Using the word "things" as the filter, copy each matching line from the records.

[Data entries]
=== Begin Enclosure ===

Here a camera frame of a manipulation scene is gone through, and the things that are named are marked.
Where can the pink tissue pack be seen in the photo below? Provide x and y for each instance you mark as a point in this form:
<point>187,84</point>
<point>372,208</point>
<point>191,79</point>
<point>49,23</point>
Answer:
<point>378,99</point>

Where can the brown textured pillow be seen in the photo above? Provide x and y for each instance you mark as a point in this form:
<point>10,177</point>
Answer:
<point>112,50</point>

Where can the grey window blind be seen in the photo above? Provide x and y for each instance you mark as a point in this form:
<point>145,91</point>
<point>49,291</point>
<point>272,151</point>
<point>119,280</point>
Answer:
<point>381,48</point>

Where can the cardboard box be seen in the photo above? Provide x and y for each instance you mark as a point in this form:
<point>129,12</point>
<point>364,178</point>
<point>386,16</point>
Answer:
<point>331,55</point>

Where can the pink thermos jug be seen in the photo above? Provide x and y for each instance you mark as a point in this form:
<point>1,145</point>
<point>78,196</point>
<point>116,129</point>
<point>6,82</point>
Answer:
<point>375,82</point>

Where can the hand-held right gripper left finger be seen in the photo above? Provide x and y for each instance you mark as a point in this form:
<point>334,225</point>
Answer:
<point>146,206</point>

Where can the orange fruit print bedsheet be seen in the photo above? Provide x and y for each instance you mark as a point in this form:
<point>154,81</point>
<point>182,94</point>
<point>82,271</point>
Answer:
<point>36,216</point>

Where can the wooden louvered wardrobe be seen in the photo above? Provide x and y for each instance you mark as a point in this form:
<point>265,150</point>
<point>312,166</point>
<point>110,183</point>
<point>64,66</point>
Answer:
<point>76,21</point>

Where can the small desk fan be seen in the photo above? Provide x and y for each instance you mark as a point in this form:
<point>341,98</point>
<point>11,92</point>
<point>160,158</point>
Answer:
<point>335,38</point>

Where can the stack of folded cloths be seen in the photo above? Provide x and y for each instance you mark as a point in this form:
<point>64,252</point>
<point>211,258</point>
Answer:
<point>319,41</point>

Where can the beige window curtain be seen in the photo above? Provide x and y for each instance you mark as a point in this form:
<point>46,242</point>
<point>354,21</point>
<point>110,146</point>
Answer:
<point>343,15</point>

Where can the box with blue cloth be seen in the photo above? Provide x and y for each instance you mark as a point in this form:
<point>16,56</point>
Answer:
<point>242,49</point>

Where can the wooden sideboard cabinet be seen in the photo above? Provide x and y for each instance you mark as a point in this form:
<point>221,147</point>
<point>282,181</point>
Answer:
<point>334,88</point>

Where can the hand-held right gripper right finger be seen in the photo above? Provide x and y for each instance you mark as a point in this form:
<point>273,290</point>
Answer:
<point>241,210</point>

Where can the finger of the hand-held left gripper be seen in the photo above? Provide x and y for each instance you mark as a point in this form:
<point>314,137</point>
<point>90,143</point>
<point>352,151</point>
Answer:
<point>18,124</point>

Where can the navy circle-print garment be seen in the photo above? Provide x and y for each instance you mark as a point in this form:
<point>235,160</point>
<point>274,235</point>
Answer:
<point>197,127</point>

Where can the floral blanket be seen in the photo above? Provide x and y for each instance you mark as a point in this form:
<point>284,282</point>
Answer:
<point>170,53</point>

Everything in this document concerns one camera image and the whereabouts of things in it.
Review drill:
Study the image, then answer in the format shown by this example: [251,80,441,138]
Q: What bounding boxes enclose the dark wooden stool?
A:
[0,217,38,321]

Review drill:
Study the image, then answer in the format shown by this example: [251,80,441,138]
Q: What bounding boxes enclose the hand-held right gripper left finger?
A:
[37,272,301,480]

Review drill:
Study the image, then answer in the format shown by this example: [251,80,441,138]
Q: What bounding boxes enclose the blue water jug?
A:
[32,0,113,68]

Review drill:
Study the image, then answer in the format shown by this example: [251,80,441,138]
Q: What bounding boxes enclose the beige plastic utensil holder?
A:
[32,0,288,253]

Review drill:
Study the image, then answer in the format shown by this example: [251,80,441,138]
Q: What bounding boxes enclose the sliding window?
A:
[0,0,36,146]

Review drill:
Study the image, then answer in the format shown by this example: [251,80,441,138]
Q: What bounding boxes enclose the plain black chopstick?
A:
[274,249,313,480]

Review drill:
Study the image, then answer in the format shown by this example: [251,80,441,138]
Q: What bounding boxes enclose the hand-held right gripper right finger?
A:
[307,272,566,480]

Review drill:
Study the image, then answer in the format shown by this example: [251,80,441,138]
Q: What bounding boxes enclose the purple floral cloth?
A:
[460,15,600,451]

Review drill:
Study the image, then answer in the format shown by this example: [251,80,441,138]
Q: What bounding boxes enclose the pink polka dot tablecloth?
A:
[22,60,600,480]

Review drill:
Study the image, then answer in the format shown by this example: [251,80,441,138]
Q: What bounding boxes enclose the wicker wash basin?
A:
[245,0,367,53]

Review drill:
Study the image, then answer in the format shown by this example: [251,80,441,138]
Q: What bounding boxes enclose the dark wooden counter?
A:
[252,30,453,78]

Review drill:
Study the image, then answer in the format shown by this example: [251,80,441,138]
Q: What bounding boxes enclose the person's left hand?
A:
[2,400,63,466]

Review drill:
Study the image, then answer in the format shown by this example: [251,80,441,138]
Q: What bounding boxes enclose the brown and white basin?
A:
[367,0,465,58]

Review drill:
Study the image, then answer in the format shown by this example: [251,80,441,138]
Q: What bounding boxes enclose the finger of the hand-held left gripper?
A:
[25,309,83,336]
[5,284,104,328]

=== End Enclosure ===

Result of this task:
Here a camera frame of a manipulation scene is gone through, and the things that are named are marked.
Everything in this document concerns one camera image and the whereabouts of things in it.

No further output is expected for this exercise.